• _Aim of the task_
Without any of the pictures, set down the data below exactly.

(Data excerpts)
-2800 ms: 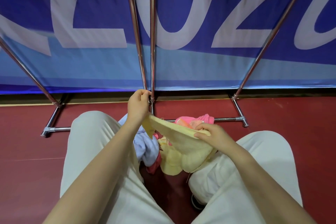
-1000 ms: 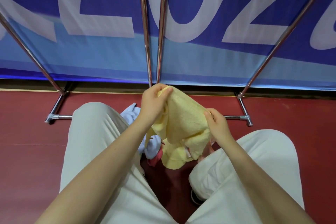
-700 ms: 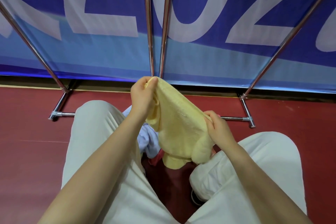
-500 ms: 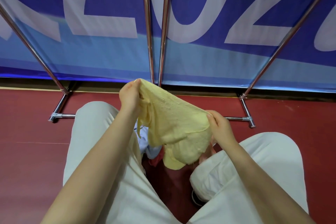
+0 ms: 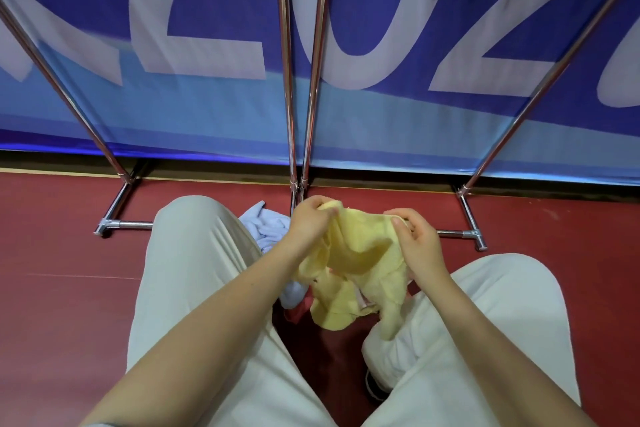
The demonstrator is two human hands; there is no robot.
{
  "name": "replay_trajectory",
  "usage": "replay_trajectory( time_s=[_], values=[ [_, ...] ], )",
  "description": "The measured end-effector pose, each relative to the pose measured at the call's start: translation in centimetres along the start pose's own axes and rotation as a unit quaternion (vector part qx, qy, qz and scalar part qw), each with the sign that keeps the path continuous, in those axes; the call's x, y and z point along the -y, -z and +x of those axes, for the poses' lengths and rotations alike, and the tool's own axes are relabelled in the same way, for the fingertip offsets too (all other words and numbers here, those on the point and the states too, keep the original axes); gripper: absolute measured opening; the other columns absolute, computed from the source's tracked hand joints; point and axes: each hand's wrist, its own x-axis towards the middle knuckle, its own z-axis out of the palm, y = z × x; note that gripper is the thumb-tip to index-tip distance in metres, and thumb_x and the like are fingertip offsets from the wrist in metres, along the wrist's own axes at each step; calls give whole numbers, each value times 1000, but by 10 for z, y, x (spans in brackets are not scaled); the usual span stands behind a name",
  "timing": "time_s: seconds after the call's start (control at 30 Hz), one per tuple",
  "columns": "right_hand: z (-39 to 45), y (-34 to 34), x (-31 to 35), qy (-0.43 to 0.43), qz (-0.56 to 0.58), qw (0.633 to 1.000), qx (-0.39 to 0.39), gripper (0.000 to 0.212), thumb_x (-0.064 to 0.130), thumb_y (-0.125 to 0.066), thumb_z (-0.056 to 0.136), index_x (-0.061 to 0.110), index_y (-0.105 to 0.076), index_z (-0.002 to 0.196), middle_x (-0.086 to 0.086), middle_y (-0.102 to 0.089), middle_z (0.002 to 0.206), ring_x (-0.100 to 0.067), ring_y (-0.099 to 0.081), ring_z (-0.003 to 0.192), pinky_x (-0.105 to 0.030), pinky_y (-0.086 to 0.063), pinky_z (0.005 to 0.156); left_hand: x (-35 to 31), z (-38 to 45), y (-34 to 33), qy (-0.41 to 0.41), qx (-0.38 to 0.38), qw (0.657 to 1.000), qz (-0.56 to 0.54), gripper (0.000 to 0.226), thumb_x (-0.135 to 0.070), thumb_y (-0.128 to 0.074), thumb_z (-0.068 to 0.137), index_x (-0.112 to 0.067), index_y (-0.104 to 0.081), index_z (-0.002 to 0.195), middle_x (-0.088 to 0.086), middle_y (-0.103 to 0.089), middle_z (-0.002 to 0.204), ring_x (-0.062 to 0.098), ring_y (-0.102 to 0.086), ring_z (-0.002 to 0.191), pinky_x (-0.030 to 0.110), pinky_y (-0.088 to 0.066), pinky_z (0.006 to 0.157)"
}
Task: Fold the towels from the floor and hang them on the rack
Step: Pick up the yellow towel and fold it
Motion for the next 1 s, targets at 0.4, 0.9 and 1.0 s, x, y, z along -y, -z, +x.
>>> replay_trajectory(
  time_s=[0.4, 0.9, 1.0],
  values=[
    [6, -1, 11, 13, 30, 999, -9, 19, 31, -47, 89, 39, -65, 89, 17, -68, 95, -12, -62, 98, -60, -37, 100, 10, -9, -47, -149, 142, 971, 120, 27, -22, -42, 102, -20, -68, 108, -4, -66, 108, 9, -55, 105, 25, -39, 95],
    [15, 0, -7, -63, -69, 995, 30, 13, 35, -50, 88, 35, -64, 89, 15, -66, 85, -15, -57, 100, -29, -44, 91, 6, -7, -35, -97, 107, 989, 21, 30, -20, -60, 94, -22, -52, 65, -17, -47, 50, -3, -40, 48, 20, -34, 53],
    [11, -6, -7, -46, -131, 984, 108, 19, 13, -49, 96, 17, -66, 104, 16, -58, 80, 3, -55, 77, -17, -42, 71, -1, -6, -26, -115, 84, 990, 16, 30, -19, -61, 93, -18, -50, 65, -11, -43, 55, 3, -37, 49, 21, -33, 52]
  ],
)
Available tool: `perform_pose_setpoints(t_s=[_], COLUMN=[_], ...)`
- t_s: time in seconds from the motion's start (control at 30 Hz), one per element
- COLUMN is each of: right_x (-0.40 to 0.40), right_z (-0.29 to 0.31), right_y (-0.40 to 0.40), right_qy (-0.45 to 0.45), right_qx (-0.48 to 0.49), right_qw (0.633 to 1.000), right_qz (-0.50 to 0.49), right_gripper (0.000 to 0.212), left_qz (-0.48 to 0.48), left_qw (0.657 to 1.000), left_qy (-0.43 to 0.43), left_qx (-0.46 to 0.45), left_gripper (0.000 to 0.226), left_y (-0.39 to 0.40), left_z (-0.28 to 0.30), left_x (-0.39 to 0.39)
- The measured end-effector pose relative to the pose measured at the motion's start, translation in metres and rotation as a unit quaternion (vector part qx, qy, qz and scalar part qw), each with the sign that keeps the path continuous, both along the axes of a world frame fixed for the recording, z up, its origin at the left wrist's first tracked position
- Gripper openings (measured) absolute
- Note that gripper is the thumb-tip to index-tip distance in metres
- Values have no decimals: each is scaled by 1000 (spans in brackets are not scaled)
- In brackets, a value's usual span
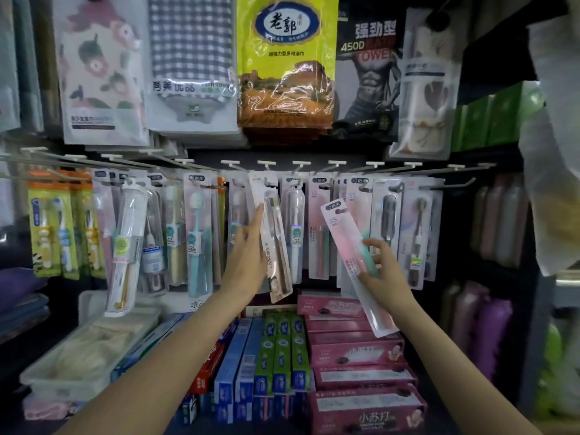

• _Expected answer_
-2800 ms: 
-1000 ms: 
-700 ms: 
-500 ms: 
+0 ms: 
The demonstrator is two human hands; there is no robot.
{
  "name": "replay_trajectory",
  "usage": "replay_trajectory( time_s=[_], values=[ [_, ...] ], )",
  "description": "The measured end-effector pose, each relative to the pose measured at the call's start: translation in centimetres along the start pose's own axes and rotation as a unit quaternion (vector part qx, qy, qz and scalar part qw), each with the sign that keeps the path continuous, in those axes; the call's x, y and z point along the -y, -z and +x of those axes, for the poses' lengths and rotations alike, and the tool's own axes are relabelled in the same way, for the fingertip offsets too (all other words and numbers here, those on the point and the states too, keep the original axes); gripper: absolute measured opening; the other columns absolute, computed from the source's tracked hand joints; point and axes: each hand's wrist, its own x-axis towards the middle knuckle, its own z-axis out of the palm, y = z × x; note that gripper is the thumb-tip to index-tip distance in metres, and thumb_x and the like are fingertip offsets from the wrist in metres, along the wrist's own axes at each step; calls give whole numbers, each value times 1000, but by 10 for z, y, x (spans in brackets are not scaled); the usual span stands behind a name",
  "timing": "time_s: seconds after the call's start (control at 30 Hz), one per tuple",
  "columns": "right_hand: z (-39 to 45), y (-34 to 34), x (-31 to 35), qy (-0.43 to 0.43), qz (-0.56 to 0.58), qw (0.633 to 1.000), qx (-0.39 to 0.39), gripper (0.000 to 0.212), thumb_x (-0.064 to 0.130), thumb_y (-0.125 to 0.066), thumb_z (-0.056 to 0.136), index_x (-0.061 to 0.110), index_y (-0.105 to 0.076), index_z (-0.002 to 0.196), middle_x (-0.086 to 0.086), middle_y (-0.102 to 0.089), middle_z (0.002 to 0.206), ring_x (-0.100 to 0.067), ring_y (-0.099 to 0.081), ring_z (-0.003 to 0.192), pinky_x (-0.105 to 0.030), pinky_y (-0.086 to 0.063), pinky_z (0.005 to 0.156); left_hand: x (-35 to 31), z (-38 to 45), y (-34 to 33), qy (-0.41 to 0.41), qx (-0.38 to 0.38), qw (0.657 to 1.000), qz (-0.56 to 0.54), gripper (0.000 to 0.226), thumb_x (-0.135 to 0.070), thumb_y (-0.128 to 0.074), thumb_z (-0.068 to 0.137), index_x (-0.112 to 0.067), index_y (-0.104 to 0.081), index_z (-0.002 to 0.195), middle_x (-0.088 to 0.086), middle_y (-0.103 to 0.089), middle_z (-0.002 to 0.204), ring_x (-0.062 to 0.098), ring_y (-0.102 to 0.086), ring_z (-0.002 to 0.191), pinky_x (-0.030 to 0.110), pinky_y (-0.088 to 0.066), pinky_z (0.006 to 0.157)"
}
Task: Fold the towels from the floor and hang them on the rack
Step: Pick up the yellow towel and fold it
Motion for the next 1 s, targets at 0.4, 0.9 and 1.0 s, x, y, z along -y, -z, +x.
>>> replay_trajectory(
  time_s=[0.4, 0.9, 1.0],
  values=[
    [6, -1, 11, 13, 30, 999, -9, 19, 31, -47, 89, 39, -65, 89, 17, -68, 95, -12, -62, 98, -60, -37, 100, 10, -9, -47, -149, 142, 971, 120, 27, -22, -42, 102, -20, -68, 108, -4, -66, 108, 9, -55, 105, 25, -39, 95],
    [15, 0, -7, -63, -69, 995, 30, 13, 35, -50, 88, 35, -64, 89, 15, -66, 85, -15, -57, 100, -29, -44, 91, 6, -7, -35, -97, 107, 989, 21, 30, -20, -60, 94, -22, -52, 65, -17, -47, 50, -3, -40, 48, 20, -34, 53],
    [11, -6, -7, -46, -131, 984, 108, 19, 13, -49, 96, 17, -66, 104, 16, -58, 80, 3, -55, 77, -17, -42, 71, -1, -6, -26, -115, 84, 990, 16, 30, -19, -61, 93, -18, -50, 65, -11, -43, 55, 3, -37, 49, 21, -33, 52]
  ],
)
Available tool: `perform_pose_setpoints(t_s=[_], COLUMN=[_], ...)`
- t_s: time in seconds from the motion's start (control at 30 Hz), one per element
- COLUMN is each of: right_x (-0.40 to 0.40), right_z (-0.29 to 0.31), right_y (-0.40 to 0.40), right_qy (-0.45 to 0.45), right_qx (-0.48 to 0.49), right_qw (0.633 to 1.000), right_qz (-0.50 to 0.49), right_gripper (0.000 to 0.212), left_qz (-0.48 to 0.48), left_qw (0.657 to 1.000), left_qy (-0.43 to 0.43), left_qx (-0.46 to 0.45), left_gripper (0.000 to 0.226), left_y (-0.39 to 0.40), left_z (-0.28 to 0.30), left_x (-0.39 to 0.39)
- The measured end-effector pose relative to the pose measured at the motion's start, translation in metres and rotation as a unit quaternion (vector part qx, qy, qz and scalar part qw), each with the sign that keeps the path continuous, both along the axes of a world frame fixed for the recording, z up, its origin at the left wrist's first tracked position
- Gripper openings (measured) absolute
- Note that gripper is the thumb-tip to index-tip distance in metres
- Values have no decimals: each is scaled by 1000 (spans in brackets are not scaled)
- In brackets, a value's usual span

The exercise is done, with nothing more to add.